Il tema della scalabilità è oggi molto centrale nello sviluppo di attori che lavorano sull’impatto sociale. Tutte le imprese sociali, le b corp o altre forme giuridiche ibride, hanno bisogno, una volta consolidato il loro modello di business, di scalare la loro azione, la loro proposta e il loro impatto sociale. Il franchising, il riconoscimento di un logo ben definito, di una strategia di marketing trasparente, semplice e attrattiva può essere la chiave di volta per espandere la sfera di influenza di un attore. Il franchising contribuisce ad accrescere il capitale economico e sociale di un’attività imprenditoriale: aumenta le competenze, la conoscenza del mercato e permette di diventare attrattivi verso nuovi consumatori. Come sottolinea l’articolo di SSIR, le forme moderne di questa attività possono essere ritrovate negli anni 50 con KFC e McDonalds, franchising dominanti oggi. Il settore è cresciuto enormemente con un incredibile impatto economico; ha raggiunto più di 800.000 locations negli Stati Uniti e sostenuto 8.9 milioni di posti di lavoro, secondo l’ International Franchise Association (IFA). L’idea di applicare questo meccanismo al settore sociale non è nuovo ma rimane ancora poco esplorato.
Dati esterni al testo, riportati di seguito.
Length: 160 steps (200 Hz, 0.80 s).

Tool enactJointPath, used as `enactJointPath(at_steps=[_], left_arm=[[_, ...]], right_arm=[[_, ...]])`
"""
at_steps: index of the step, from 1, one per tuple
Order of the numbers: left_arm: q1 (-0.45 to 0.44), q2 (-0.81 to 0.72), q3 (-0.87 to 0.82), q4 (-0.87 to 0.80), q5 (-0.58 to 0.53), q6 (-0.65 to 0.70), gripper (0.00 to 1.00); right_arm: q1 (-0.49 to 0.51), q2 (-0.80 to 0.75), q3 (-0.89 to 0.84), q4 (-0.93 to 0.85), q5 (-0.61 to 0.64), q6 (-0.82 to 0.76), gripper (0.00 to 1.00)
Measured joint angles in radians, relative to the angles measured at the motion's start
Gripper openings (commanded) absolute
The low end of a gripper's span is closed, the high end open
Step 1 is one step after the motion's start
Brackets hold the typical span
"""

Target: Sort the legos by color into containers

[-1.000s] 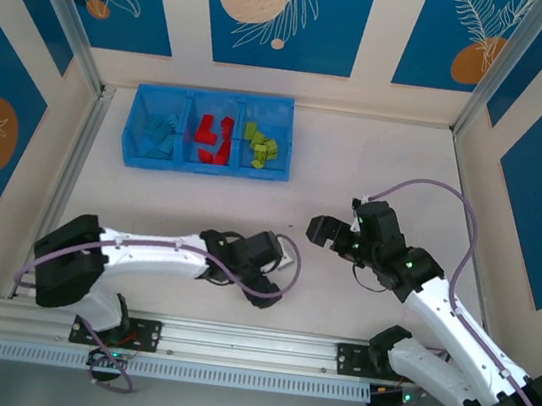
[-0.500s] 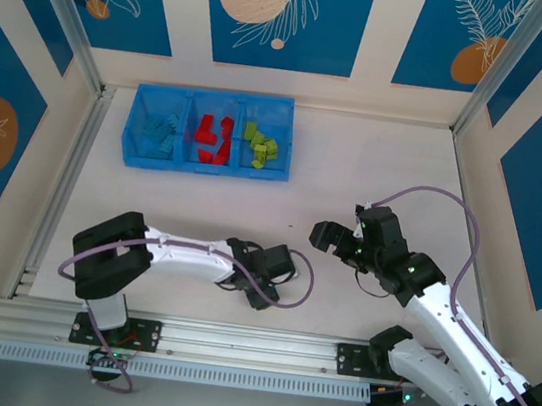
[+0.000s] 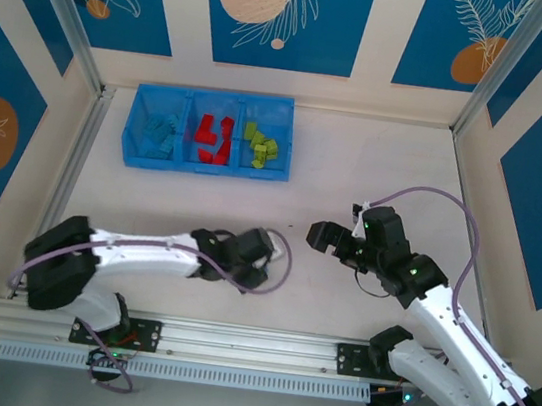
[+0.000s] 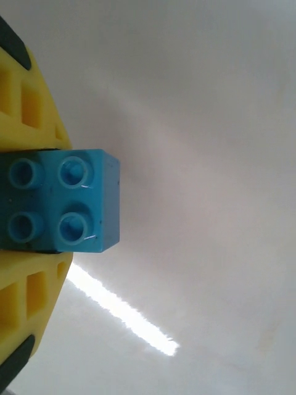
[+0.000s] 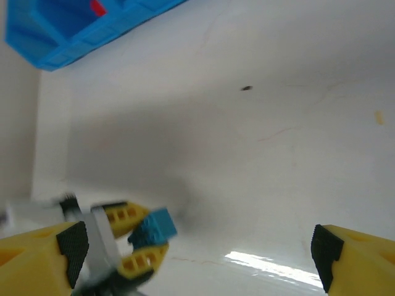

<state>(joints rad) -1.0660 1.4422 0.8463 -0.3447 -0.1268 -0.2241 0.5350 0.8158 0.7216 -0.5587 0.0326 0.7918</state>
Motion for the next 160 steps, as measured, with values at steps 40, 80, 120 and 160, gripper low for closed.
enactJointPath(at_steps=[40,80,120,160], left_arm=[[0.315,-0.26,-0.092,0.08,0.072,-0.103,0.3],[0.677,-0.366,-0.059,0.091,0.157,-0.171,0.29],[0.962,-0.156,0.195,0.093,0.133,-0.185,0.27],[1.027,0.214,0.542,0.021,0.014,-0.172,0.25]], right_arm=[[0.114,-0.011,-0.01,0.121,-0.116,-0.018,0.95],[0.241,0.035,0.043,0.126,-0.092,-0.063,0.96],[0.244,0.04,0.062,0.116,-0.029,-0.068,0.95],[0.244,0.036,0.064,0.066,0.013,-0.067,0.95]])
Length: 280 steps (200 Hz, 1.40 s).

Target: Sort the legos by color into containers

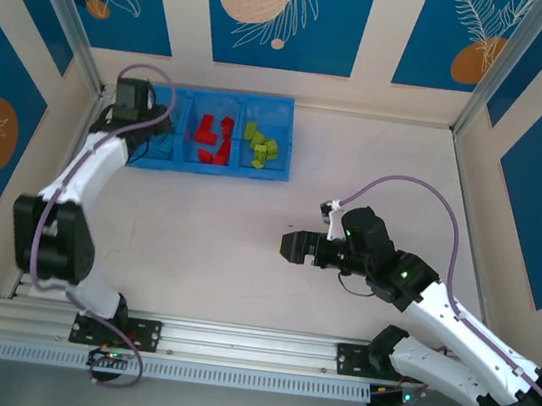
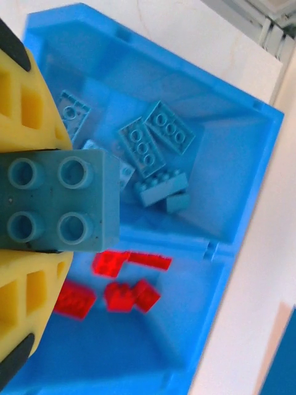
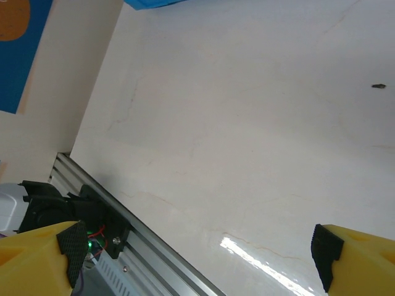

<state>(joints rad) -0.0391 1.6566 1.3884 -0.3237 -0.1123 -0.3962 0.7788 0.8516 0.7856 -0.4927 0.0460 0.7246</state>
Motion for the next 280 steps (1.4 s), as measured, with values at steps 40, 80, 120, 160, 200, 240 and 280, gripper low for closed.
enactJointPath(at_steps=[40,80,120,160,200,240,280], left_arm=[[0.026,0.195,0.178,-0.131,-0.127,-0.01,0.35],[0.057,0.214,0.201,-0.185,-0.175,-0.035,0.55],[0.057,0.047,0.035,-0.155,-0.123,-0.054,0.58],[-0.041,-0.394,-0.294,-0.031,-0.035,-0.077,0.67],[-0.33,-0.762,-0.543,0.066,-0.094,-0.016,0.85],[-0.377,-0.963,-0.876,0.245,-0.252,0.183,1.0],[-0.298,-0.848,-1.055,0.449,-0.322,0.283,1.0]], right_arm=[[-0.001,-0.026,0.0,-0.03,0.031,0.0,0.96],[-0.001,-0.027,0.0,-0.039,0.042,0.0,0.96],[-0.021,-0.027,0.017,-0.074,0.092,0.005,0.96],[-0.113,-0.045,0.026,-0.132,0.264,-0.009,0.96],[-0.317,-0.09,-0.068,-0.074,0.555,-0.106,0.95],[-0.525,-0.018,-0.359,0.292,0.607,-0.344,0.95],[-0.681,0.287,-0.452,0.698,0.526,-0.451,0.95]])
Un esempio di social franchising è Jibu, che lavora per l’accesso ad acqua potabile nei mercati emergenti. Questa impresa familiare, con un investimento di 2500-4500 dollari ha creato un sistema di franchising per la purificazione dell’acqua e altri equipaggiamenti (braning, training…). Il franchising di Jibu, ad esempio, vende acqua potabile in contenitori riciclabili. Il consumatore paga solo per l’acqua e ha anche il contenitore riciclato in omaggio. In questo modo Jibu è riuscita a definire al meglio il suo modello di business ed è cresciuta scalando il suo impatto e permettendo ad altri di affiliarsi al suo marchio.
Le sfide, però, non sono poche. Strutturare un’attività di franchising, infatti è molto oneroso, in termini di risorse, logistica e competenze. Sicuramente, però, sul lungo periodo, sia a livello economico che sociale, investire in attività di franchising può essere una strategia innovativa e molto interessante di scalabilità. Può essere, infatti, una buona strategia per minimizzare il rischio di nuova impresa. Bisogna avere pazienza, aspettare il momento giusto ma, quando si parla di impatto sociale inteso come cambiamento positivo per la società, il peggior nemico è la fretta e la voglia di risultati immediati nel breve periodo.